### INPUT FOR THIS TASK
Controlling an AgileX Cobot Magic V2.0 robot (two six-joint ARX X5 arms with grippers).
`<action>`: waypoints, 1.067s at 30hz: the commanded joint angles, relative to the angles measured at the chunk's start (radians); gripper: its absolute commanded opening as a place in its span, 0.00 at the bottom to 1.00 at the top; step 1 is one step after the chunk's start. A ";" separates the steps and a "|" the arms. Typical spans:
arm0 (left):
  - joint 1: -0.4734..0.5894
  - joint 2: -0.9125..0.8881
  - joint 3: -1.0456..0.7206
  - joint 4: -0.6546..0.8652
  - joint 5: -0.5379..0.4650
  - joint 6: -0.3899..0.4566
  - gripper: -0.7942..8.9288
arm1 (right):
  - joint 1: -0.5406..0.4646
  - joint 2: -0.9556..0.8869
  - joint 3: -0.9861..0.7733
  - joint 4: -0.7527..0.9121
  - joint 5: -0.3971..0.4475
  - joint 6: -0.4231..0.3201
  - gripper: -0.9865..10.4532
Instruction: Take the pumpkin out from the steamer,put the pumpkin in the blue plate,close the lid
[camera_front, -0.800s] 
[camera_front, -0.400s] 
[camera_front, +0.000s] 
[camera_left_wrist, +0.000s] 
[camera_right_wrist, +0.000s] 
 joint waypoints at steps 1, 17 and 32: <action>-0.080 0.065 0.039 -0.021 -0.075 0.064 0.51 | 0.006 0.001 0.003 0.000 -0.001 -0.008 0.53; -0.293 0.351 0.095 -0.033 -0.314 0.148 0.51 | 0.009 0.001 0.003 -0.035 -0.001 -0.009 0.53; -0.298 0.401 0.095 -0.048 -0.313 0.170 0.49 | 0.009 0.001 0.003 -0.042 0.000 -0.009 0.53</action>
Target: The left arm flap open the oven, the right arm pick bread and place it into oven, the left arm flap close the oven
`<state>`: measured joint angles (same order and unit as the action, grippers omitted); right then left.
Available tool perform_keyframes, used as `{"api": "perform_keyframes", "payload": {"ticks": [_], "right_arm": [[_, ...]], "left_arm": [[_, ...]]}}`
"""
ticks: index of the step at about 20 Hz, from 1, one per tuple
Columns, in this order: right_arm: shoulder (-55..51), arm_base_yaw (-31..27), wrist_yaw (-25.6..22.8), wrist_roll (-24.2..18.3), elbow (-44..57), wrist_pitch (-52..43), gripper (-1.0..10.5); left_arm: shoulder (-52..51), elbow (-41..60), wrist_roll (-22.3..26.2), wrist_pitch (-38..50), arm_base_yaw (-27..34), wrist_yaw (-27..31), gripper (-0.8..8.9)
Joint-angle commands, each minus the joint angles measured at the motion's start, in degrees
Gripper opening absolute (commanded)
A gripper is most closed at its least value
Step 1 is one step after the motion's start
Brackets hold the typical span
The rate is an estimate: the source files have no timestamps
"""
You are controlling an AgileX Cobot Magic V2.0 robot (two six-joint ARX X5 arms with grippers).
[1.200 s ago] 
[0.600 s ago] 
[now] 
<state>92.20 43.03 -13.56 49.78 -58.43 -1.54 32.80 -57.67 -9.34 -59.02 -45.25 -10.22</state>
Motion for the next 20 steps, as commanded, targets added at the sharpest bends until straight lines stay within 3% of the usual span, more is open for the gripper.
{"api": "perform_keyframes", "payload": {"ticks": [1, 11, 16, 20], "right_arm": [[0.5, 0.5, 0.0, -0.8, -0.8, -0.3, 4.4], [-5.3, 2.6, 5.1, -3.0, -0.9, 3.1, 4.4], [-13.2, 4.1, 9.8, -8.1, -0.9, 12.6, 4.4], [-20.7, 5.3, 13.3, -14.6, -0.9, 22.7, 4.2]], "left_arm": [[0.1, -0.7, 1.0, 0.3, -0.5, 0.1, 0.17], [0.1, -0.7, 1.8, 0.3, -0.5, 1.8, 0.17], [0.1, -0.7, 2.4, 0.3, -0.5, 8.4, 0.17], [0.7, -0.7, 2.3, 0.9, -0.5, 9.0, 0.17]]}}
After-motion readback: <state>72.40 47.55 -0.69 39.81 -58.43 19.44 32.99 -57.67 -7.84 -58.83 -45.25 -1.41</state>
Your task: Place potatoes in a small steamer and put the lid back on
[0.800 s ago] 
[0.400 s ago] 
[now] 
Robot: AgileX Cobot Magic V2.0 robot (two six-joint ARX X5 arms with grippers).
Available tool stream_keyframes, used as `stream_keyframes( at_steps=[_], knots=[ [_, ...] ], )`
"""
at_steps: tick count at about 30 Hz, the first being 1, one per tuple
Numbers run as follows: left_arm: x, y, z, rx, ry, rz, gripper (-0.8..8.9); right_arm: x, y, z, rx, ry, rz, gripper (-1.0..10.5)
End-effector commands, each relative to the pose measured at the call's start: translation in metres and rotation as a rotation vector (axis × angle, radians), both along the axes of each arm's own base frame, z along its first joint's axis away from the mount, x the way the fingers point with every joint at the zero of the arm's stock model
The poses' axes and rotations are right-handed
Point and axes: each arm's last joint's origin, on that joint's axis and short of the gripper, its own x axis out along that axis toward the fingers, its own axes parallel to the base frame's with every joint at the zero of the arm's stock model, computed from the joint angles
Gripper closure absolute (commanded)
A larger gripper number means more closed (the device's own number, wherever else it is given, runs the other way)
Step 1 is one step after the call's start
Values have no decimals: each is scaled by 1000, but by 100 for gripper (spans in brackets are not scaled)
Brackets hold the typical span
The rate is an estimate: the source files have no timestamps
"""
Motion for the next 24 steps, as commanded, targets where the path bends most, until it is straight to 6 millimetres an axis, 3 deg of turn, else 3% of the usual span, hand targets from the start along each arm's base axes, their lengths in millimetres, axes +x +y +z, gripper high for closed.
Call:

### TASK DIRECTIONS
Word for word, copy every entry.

### OUTPUT FOR THIS EXERCISE
Controlling an AgileX Cobot Magic V2.0 robot (two six-joint ARX X5 arms with grippers).
`<action>`: waypoints, 1.067s at 30hz: the commanded joint angles, relative to the angles measured at the chunk's start (radians); gripper: its absolute commanded opening as a place in its span, 0.00 at the bottom to 1.00 at the top; step 1 is one step after the chunk's start. A ";" separates the steps and a "|" the arms. Typical spans:
arm0 (left):
  - joint 1: -0.4734..0.5894
  - joint 2: -0.9125..0.8881
  - joint 3: -1.0456..0.7206
  - joint 4: -0.6546..0.8652
  - joint 5: -0.5379..0.4650
  - joint 6: -0.3899..0.4566
  - gripper: -0.7942..8.9288
arm1 (right):
  - joint 1: -0.5406..0.4646
  - joint 2: -0.9556..0.8869
  - joint 3: -0.9861..0.7733
  - joint 4: -0.7527..0.9121
  - joint 5: -0.3971..0.4475
  - joint 6: -0.4231..0.3201
  - gripper: -0.9865..10.4532
Instruction: Take the pumpkin out from the steamer,put the pumpkin in the blue plate,close the lid
[camera_front, -0.800s] 
[camera_front, -0.400s] 
[camera_front, +0.000s] 
[camera_left_wrist, +0.000s] 
[camera_right_wrist, +0.000s] 
 joint waypoints at steps 1, 17 and 32: <action>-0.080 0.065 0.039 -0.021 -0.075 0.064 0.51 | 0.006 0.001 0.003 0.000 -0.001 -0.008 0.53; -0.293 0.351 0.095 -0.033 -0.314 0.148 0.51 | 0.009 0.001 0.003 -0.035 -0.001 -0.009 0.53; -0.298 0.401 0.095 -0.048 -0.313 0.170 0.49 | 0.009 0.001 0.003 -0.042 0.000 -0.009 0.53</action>
Target: The left arm flap open the oven, the right arm pick bread and place it into oven, the left arm flap close the oven
`<state>`: measured joint angles (same order and unit as the action, grippers omitted); right then left.
Available tool perform_keyframes, used as `{"api": "perform_keyframes", "payload": {"ticks": [_], "right_arm": [[_, ...]], "left_arm": [[_, ...]]}}`
"""
ticks: index of the step at about 20 Hz, from 1, one per tuple
Columns, in this order: right_arm: shoulder (-55..51), arm_base_yaw (-31..27), wrist_yaw (-25.6..22.8), wrist_roll (-24.2..18.3), elbow (-44..57), wrist_pitch (-52..43), gripper (-1.0..10.5); left_arm: shoulder (-52..51), elbow (-41..60), wrist_roll (-22.3..26.2), wrist_pitch (-38..50), arm_base_yaw (-27..34), wrist_yaw (-27..31), gripper (-0.8..8.9)
Joint-angle commands, each minus the joint angles measured at the motion's start, in degrees
Gripper opening absolute (commanded)
A gripper is most closed at its least value
Step 1 is one step after the motion's start
Brackets hold the typical span
The rate is an estimate: the source files have no timestamps
"""
You are controlling an AgileX Cobot Magic V2.0 robot (two six-joint ARX X5 arms with grippers).
[1.200 s ago] 
[0.600 s ago] 
[now] 
<state>92.20 43.03 -13.56 49.78 -58.43 -1.54 32.80 -57.67 -9.34 -59.02 -45.25 -10.22</state>
Motion for the next 20 steps, as commanded, targets added at the sharpest bends until straight lines stay within 3% of the usual span, more is open for the gripper.
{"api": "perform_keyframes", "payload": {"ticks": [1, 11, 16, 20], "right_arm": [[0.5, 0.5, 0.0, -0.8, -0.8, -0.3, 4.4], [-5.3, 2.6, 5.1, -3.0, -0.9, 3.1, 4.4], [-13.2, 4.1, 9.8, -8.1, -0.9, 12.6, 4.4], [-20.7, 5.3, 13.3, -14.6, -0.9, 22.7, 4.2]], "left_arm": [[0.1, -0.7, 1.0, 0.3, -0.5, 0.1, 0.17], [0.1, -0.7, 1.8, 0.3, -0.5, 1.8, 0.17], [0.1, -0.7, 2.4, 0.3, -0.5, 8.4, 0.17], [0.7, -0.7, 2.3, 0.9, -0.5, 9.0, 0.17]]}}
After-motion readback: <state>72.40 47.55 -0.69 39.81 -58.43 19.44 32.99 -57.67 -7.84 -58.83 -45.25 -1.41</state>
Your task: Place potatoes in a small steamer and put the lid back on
[0.800 s ago] 
[0.400 s ago] 
[now] 
Robot: AgileX Cobot Magic V2.0 robot (two six-joint ARX X5 arms with grippers).
Available tool stream_keyframes, used as `stream_keyframes( at_steps=[_], knots=[ [_, ...] ], )`
"""
at_steps: tick count at about 30 Hz, the first being 1, one per tuple
Numbers run as follows: left_arm: x, y, z, rx, ry, rz, gripper (-0.8..8.9); right_arm: x, y, z, rx, ry, rz, gripper (-1.0..10.5)
End-effector commands, each relative to the pose measured at the call's start: translation in metres and rotation as a rotation vector (axis × angle, radians), both along the axes of each arm's own base frame, z along its first joint's axis away from the mount, x the way the fingers point with every joint at the zero of the arm's stock model
The poses' axes and rotations are right-handed
Point and axes: each arm's last joint's origin, on that joint's axis and short of the gripper, its own x axis out along that axis toward the fingers, its own axes parallel to the base frame's with every joint at the zero of the arm's stock model, computed from the joint angles
Gripper closure absolute (commanded)
A larger gripper number means more closed (the device's own number, wherever else it is given, runs the other way)
Step 1 is one step after the call's start
Values have no decimals: each is scaled by 1000, but by 100 for gripper (spans in brackets are not scaled)
Brackets hold the typical span
The rate is an estimate: the source files have no timestamps
"""
Motion for the next 24 steps, as commanded, targets where the path bends most, until it is straight to 6 millimetres an axis, 3 deg of turn, else 3% of the usual span, hand targets from the start along each arm's base axes, their lengths in millimetres, axes +x +y +z, gripper high for closed.
Call:

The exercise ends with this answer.